81. Data Management for Genome Analysis and Annotation: Engineering a Fundamental Infrastructure for Data that Supports Collaboration in Genome Annotation 

Sergey Petrov, Jay R. Snoddy, Michael D. Galloway, Sheryl Martin, Miriam Land, Morey Parang, Tom Rowan, Denise D. Schmoyer, Manesh Shah, Inna E. Vokler, Edward C. Uberbacher, and the Genome Annotation Consortium 
Computational Biosciences Section, Life Sciences Division, Oak Ridge National Laboratory, Oak Ridge, Tennessee 
ptv@ornl.gov 
http://compbio.ornl.gov/gac 

The GenomeDataWarehouse, GDW, is a heterogeneous information system created to store and support data from multiple sources. GDW currently is being developed and filled with data. The purpose of GDW is to provide data management to highly diverse and distributed sets of data. One goal is to create and support a new form of on-line analytical processing (OLAP) that is suitable for the complex world of genome research data. Another goal is to provide the right kind of data management that can encourage several groups in the Genome Annotation Consortium to collaborate in adding experimental and computational data to a developing genome sequence framework. The data management will need to provide data to the different data-analysis modules that ORNL and other collaborators are creating and support the linkages among the underlying experimental data and computational data produced from those different modules. This data warehouse will assist in the production of several user interfaces that are described in other abstracts or are under development; there will not be one monolithic interface to GDW. 
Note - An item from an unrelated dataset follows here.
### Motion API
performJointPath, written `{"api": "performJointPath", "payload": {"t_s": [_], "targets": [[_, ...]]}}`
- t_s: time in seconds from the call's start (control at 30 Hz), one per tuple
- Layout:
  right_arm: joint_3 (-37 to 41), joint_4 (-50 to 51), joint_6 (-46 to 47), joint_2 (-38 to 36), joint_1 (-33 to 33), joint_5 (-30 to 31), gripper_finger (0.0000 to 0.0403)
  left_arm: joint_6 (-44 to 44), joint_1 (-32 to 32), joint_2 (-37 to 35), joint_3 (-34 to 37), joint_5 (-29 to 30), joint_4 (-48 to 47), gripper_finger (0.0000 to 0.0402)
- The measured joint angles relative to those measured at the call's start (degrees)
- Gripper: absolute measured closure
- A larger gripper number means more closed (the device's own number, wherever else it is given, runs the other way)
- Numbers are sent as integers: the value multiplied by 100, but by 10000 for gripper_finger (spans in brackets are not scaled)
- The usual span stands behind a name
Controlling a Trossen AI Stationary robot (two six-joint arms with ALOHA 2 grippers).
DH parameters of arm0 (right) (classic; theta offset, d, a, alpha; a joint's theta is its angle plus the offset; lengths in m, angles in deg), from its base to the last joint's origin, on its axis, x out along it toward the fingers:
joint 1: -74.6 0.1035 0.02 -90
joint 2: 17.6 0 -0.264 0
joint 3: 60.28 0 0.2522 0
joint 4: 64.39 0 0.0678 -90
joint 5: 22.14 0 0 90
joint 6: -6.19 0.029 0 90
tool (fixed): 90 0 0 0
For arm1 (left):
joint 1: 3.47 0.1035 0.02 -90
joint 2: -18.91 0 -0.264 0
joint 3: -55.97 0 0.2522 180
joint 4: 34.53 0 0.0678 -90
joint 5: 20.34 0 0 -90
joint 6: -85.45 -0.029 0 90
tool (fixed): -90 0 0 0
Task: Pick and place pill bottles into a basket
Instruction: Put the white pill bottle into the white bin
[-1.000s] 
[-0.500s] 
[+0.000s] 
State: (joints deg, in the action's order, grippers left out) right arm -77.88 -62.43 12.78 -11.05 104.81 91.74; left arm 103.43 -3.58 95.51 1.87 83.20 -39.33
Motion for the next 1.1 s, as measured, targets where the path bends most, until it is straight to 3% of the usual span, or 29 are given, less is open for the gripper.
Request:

Conceptually, GDW consists of three parts: archival data sources, the kernel, and data marts. Currently, GDW is based on two Sybase servers, an SRS server, and data files running on networked Sun workstations. One Sybase server is dedicated to a copy of the Genome Database and, the second to kernel databases and a developing Genome Channel database. The archival data sources include sets of data from community databases (e.g., GenBank, SwissProt, Prosite, and GDB). The GDW Kernel is a set of databases used to store identification data on biologically meaningful objects and cross-references regardless of object origin, structure, and representation. The data marts are precompiled data sets reflecting the logic of a particular interface. 

For archival data sources, we occasionally must internalize and manage community data within ORNL computers for a variety of performance, update, and querying reasons. These archival data are attached to the evolving genome sequence framework. We are using an SRS server (a product of the EMBL/EBI) for archiving and maintaining much of these data. Our implementation of the SRS server at ORNL provides access to 31 community flatfile databases. We are evaluating the use of SRS and other mechanisms for serving annotation data that we are creating. 

The data warehouse kernel provides the underlying mechanism that manages data in this complex area where we cannot enforce transactional control and data integrity of some underlying archival data. Given the difficulties and constraints in technology and available resources, our warehouse doesn't require integration of all data from different sources and does not completely enforce global integrity; data are stored "as is". At the same time, a mechanism is needed to provide cross-references between information on same objects in different data marts and the relationships that originate from the data sources and our analyses. The Kernel consists of several databases storing IDs of objects found in archival data sources, their classifications, and relationships -- including cross-references. The structure of the kernel databases itself doesn't depend on structure of objects and relationships found in original sources. All databases in the kernel have almost-identical logical structure; data was divided among several databases to improve kernel performance only. Each database represents relationships between objects and their classes in a meta-closed way; every class and relationship is represented as an object and, therefore, information expressible in the database can include relationships between classes and relationships, as well as classification of relationships. Flexibility of chosen data representation allows us to include new data sources on the fly and to represent new classes of objects and new relationships found in genomic data. This approach comes at the cost of performance, but these databases are not meant to be routinely accessed by users. 

The data marts are the read-only data sources that users routinely access to analyze and navigate the data. Data marts are compiled under the control of the GDW kernel. Each data mart reflects the internal logic of user interfaces and software systems that are focused around one aspect of genome data. Our current Genome Channel data system is the first example of these data marts. The Genome Channel data mart organizes data around genome structures and features on the assembled genome sequence framework. In the future, we will be developing other data marts, including a gene and protein catalog. Although this may contain data similar to parts of Genome Channel, the data system and interface are to be organized around genes, proteins, and the relationships among genes and proteins (including what is known and what we can predict about homology, phylogeny trees, protein families, and function). 

We are developing several interfaces that will allow users access to data marts and mechanisms to query and navigate among data marts and other data sources. We are trying to give the user some flexibility in altering the view of the data. We are also exploring the application of the Internet standard, XML, as a method of expressing some annotation data; this should allow the user a lot of flexibility in altering data presentation at the client browser without going back to the data mart and altering the underlying content. We anticipate that a number of initial HTML prototypes will be available by the time of the Oakland meeting and hope to acquire more feedback on our efforts.